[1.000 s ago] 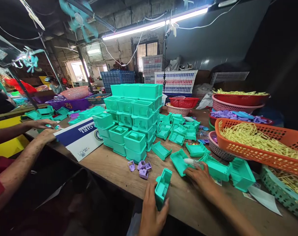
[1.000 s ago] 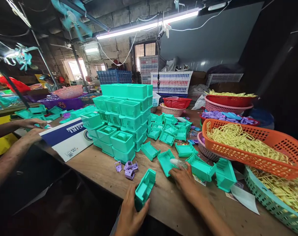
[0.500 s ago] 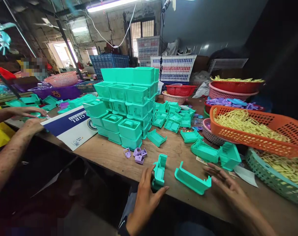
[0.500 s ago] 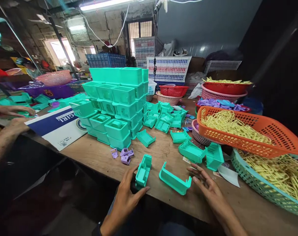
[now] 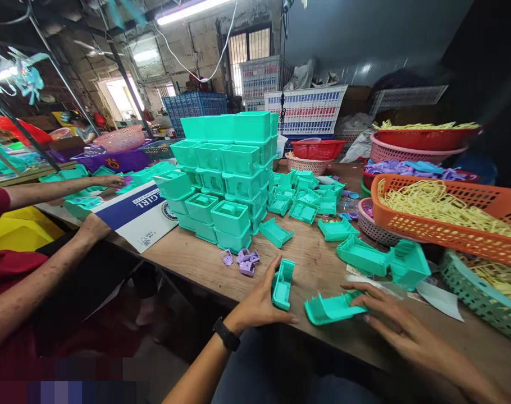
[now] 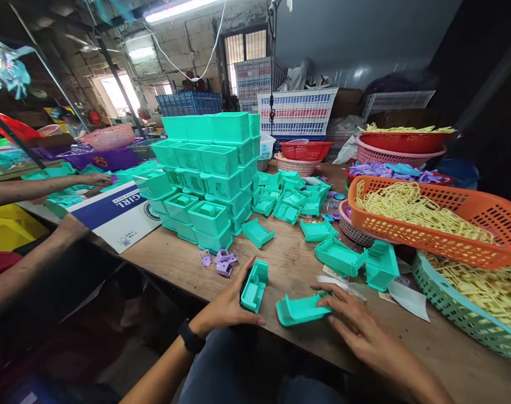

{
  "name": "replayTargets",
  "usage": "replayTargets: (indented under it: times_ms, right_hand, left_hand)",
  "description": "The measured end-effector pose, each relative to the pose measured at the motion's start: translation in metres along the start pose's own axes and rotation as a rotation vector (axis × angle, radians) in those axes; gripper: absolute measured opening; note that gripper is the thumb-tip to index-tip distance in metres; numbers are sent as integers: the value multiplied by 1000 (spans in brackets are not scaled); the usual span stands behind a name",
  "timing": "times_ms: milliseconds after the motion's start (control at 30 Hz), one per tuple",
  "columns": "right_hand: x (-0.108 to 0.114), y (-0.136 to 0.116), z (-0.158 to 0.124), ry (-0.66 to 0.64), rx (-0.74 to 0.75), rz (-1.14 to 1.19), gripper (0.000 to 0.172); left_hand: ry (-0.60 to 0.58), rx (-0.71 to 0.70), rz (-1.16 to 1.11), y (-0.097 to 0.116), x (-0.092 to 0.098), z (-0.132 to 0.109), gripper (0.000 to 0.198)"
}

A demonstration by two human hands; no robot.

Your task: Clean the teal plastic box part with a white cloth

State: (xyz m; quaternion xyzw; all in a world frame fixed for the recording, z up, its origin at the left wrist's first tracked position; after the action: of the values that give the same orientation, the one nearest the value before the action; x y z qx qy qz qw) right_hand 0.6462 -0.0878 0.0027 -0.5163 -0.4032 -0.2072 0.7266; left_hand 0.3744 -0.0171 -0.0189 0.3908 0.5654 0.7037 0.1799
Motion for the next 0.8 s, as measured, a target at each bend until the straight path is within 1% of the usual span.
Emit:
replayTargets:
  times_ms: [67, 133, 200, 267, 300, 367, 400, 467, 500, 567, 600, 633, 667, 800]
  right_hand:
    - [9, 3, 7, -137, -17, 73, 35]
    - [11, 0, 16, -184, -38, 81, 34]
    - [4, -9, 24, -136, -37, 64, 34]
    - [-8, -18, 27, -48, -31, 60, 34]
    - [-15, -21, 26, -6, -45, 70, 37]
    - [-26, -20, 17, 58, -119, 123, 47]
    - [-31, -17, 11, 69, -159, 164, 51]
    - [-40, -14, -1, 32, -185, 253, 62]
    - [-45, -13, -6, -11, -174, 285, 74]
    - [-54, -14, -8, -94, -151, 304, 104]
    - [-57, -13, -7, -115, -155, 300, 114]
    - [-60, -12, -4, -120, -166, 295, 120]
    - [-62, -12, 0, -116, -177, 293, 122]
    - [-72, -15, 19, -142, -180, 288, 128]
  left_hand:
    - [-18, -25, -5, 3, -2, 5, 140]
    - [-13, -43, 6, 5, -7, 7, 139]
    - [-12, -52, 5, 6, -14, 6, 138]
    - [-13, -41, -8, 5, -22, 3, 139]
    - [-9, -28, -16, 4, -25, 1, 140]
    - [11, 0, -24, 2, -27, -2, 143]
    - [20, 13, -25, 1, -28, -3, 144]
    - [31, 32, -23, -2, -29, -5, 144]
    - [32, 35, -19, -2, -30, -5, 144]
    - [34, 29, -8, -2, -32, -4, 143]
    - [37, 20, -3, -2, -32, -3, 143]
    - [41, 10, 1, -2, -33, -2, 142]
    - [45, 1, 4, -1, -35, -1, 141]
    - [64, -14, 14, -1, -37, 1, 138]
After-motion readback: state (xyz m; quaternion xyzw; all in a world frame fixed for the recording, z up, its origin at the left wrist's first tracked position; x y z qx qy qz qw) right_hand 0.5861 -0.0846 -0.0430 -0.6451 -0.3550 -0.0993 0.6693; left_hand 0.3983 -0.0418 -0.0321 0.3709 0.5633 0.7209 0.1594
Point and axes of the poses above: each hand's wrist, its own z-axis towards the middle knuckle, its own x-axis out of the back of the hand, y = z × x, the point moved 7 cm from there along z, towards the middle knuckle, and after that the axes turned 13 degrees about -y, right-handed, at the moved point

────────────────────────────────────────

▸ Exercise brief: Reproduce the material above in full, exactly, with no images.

▸ Answer area:
[1.000 s ago] 
[1.000 s ago] 
[0.500 s ago] 
[0.500 s ago] 
[now] 
[now] 

{
  "name": "replayTargets",
  "usage": "replayTargets: (indented under it: times_ms, right_hand, left_hand)",
  "description": "The measured end-effector pose, each relative to the pose measured at the motion's start: translation in metres along the start pose's own axes and rotation as a rotation vector (axis × angle, radians) in those axes; gripper: absolute measured opening; note that gripper is the thumb-tip to index-tip distance in metres; numbers are sent as integers: the value multiplied by 1000 (spans in brackets are not scaled); the usual span stands behind a name",
  "timing": "times_ms: milliseconds after the motion's start (control at 30 Hz), one per tuple",
  "columns": "right_hand: x (-0.108 to 0.114), y (-0.136 to 0.116), z (-0.158 to 0.124), ry (-0.66 to 0.64), rx (-0.74 to 0.75), rz (-1.14 to 1.19), gripper (0.000 to 0.172); left_hand: ry (-0.60 to 0.58), rx (-0.71 to 0.70), rz (-1.16 to 1.11), y (-0.097 to 0.116), x (-0.092 to 0.098), z (-0.132 to 0.109), gripper (0.000 to 0.198)"
}

A demonstration by two human hands; no robot.

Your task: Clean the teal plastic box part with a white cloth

State: (xyz m; quaternion xyzw; all in a world frame fixed for the recording, z up, its origin at the left wrist's first tracked position; after the action: of the values that give the same orientation, the one nearest the value before the action; x y z qx qy qz qw) right_hand 0.6462 -0.0878 0.0027 -0.5163 -0.4032 -0.2072 0.7266; left_hand 0.3744 -0.0171 -0.0189 0.3908 0.5654 0.7037 0.1799
Motion for the next 0.8 s, as measured, a target at each bend until the straight path is within 1% of the usual span.
Emit:
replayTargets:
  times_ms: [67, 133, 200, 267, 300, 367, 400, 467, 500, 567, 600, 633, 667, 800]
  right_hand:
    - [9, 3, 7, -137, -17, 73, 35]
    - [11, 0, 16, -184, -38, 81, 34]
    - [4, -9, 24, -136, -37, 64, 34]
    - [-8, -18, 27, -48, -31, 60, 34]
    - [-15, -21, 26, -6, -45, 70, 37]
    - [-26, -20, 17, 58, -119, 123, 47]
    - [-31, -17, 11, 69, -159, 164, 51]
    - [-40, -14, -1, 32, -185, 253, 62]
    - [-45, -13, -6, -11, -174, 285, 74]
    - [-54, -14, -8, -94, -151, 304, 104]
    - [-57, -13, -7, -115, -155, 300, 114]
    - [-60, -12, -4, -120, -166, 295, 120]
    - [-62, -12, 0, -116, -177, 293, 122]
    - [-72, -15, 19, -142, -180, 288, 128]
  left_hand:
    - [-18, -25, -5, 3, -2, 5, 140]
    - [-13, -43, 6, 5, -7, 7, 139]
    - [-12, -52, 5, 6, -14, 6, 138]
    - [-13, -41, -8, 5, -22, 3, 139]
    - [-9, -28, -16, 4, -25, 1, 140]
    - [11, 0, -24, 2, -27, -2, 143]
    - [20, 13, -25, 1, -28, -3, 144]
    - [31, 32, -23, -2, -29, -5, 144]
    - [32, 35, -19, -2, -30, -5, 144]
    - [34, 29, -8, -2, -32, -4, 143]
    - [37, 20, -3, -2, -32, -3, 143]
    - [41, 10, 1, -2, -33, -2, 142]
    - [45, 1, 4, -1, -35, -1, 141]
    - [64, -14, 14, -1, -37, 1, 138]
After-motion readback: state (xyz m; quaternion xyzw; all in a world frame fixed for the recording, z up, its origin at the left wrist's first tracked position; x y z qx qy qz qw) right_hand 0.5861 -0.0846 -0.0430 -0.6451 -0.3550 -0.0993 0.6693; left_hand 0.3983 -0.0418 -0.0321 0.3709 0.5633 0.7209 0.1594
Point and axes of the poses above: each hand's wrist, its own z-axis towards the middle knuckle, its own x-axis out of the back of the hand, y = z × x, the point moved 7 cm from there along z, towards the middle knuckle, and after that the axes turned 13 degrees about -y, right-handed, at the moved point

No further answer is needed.